You couldn't like, throw in some Lays' or something? Something actually tasty?
Who eats while gaming anyway?
Depends on the kind of game; if I'm in for a bunch of non-interactive cutscenes or otherwise an experience that invites me to exit it while the game continues to run, then I might prepare a snack and/or a cup of tea. If the game is more organic or emergent, then I'm likely to go without as I'll be too busy playing the game.
I rarely play them either, but when I play games that have a strong multiplayer component (The Old Republic, in this case), whenever I get up to any tough multiplayer content, I start to wish for voice chat just so I can communicate at a decent speed.
"most games"
"games which aren't primarily action games"
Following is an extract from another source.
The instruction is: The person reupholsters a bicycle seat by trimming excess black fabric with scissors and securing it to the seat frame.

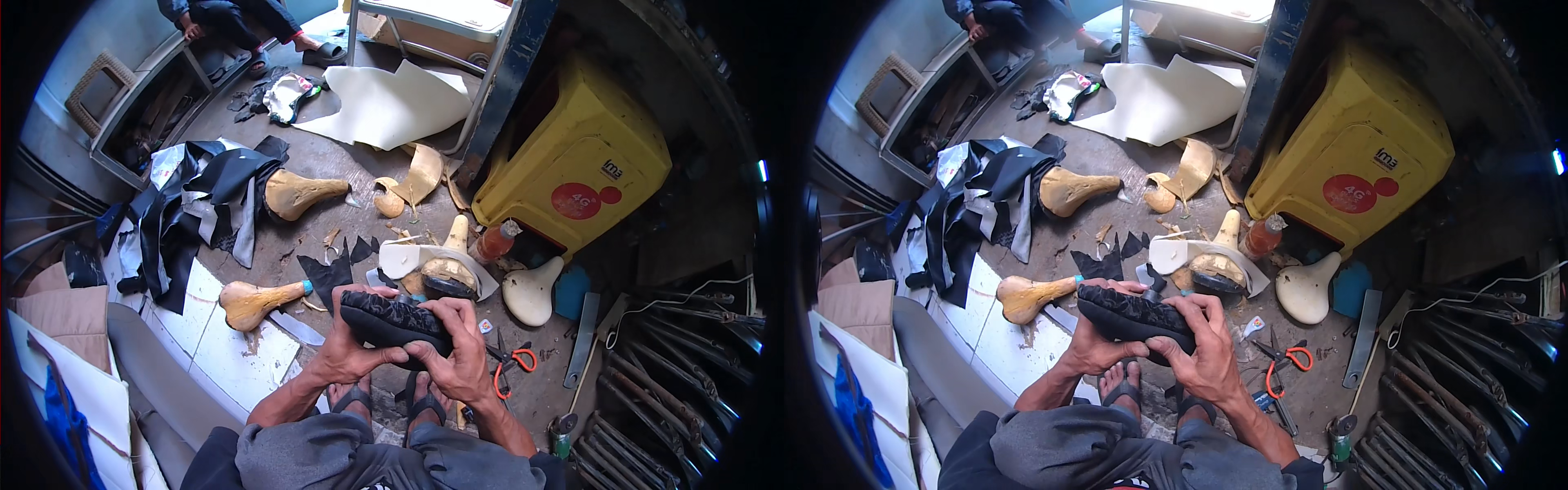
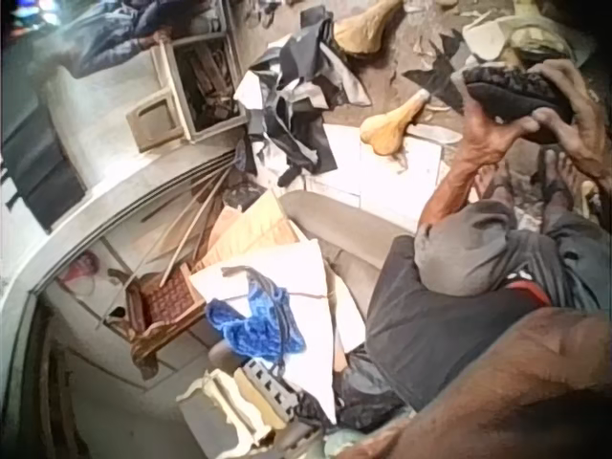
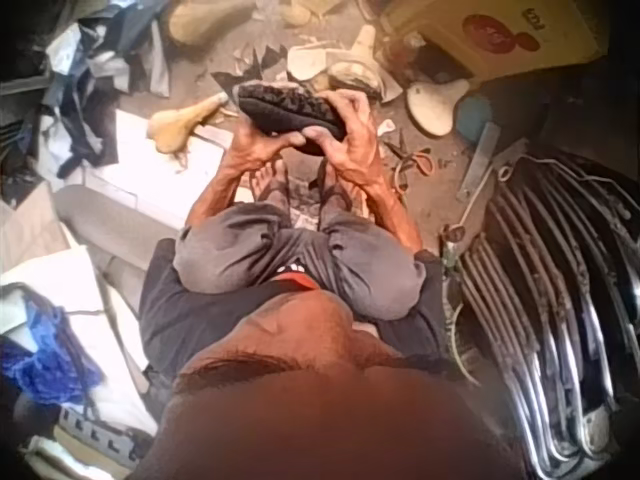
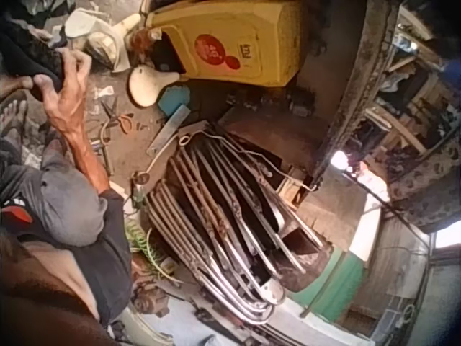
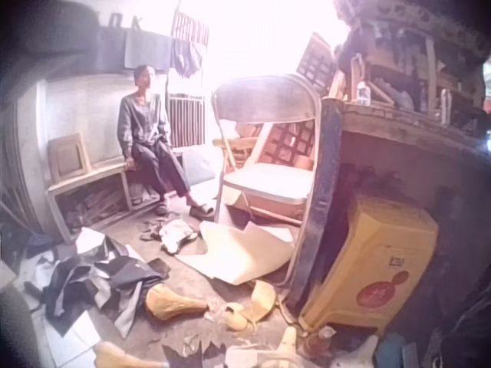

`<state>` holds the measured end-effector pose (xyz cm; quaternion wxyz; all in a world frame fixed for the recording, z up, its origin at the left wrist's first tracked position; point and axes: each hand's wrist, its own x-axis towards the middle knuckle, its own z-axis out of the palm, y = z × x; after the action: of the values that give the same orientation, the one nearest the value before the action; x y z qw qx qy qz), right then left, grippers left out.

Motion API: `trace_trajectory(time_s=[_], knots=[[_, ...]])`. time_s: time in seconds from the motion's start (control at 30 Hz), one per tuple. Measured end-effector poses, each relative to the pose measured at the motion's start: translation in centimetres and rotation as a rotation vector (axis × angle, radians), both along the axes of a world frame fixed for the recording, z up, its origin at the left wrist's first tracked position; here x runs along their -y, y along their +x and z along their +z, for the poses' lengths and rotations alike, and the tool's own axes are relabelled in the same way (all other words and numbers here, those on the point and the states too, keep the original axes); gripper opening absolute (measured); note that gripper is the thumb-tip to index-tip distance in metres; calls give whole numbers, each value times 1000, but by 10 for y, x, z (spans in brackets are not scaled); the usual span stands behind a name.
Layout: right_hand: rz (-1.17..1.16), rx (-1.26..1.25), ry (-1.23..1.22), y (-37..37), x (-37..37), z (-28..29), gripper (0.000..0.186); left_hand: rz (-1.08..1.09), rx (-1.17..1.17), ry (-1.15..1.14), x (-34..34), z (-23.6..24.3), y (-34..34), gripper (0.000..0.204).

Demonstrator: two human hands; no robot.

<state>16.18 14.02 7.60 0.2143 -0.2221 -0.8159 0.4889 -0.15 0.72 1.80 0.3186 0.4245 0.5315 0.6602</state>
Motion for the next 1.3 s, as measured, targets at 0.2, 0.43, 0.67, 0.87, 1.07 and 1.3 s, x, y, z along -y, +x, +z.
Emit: trace_trajectory(time_s=[0.2, 0.43, 0.67, 0.87, 1.07, 1.3], knots=[[-24, 45, -43, 2, -1, -2, 52, 76, -255, 6, -1, 0, 11, 96], [-66, -3, 307, -1, -7, -9, 57, 186, 319, -268, -2, 13, 22, 102], [9, -119, 516, 4, -4, -15, 70, 243, -28, -23, 1, 9, 15, 85], [-134, -134, 698, 4, 11, -32, 74, 217, -367, 86, -4, 16, 15, 83], [-219, -122, 794, 13, 8, -28, 67, 273, -431, 217, -9, 26, 21, 70], [38, -122, 553, 6, -7, -14, 60, 350, -411, 230, 0, 15, 12, 69]])
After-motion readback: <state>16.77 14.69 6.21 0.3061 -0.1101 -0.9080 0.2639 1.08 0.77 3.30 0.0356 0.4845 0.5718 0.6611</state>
"it works on games where you can react purely on what you observe"
It may work for Demon's Souls, and even some other games, but there's heaps and heaps of games where voice chat would support the multiplayer component of the game.
But something twitchy, requiring your hands on the controller at all times like Halo, or hell, any FPS?
I guess you could snack while you're in the lobby waiting to join a game or something, but that's generally not more than thirty seconds at most.
I remember going through a Subway footlong while tanking raids every once in a while. Sometimes in the middle of pulls. >_> Then again, I'm neurotically clean enough about eating that I keep the crumbs and stuff on the paper/foil/whatever.
I also remember taking a bathroom break in the middle of Maiden of Virtue and asking my roommate to just hit Q, E, and 3 a lot while I was in there, and the rest of the guys didn't notice.
Sadly my later job as a healer had less opportunities for that kind of shenanigans.
World of Warcraft and Halo are pretty different gaming experiences, though.
Halo, at least its multiplayer, is almost wholly a reflex and skill thing.
A lot of AAA games have a lot of downtime, though, wherein you're more an observer than a contributor.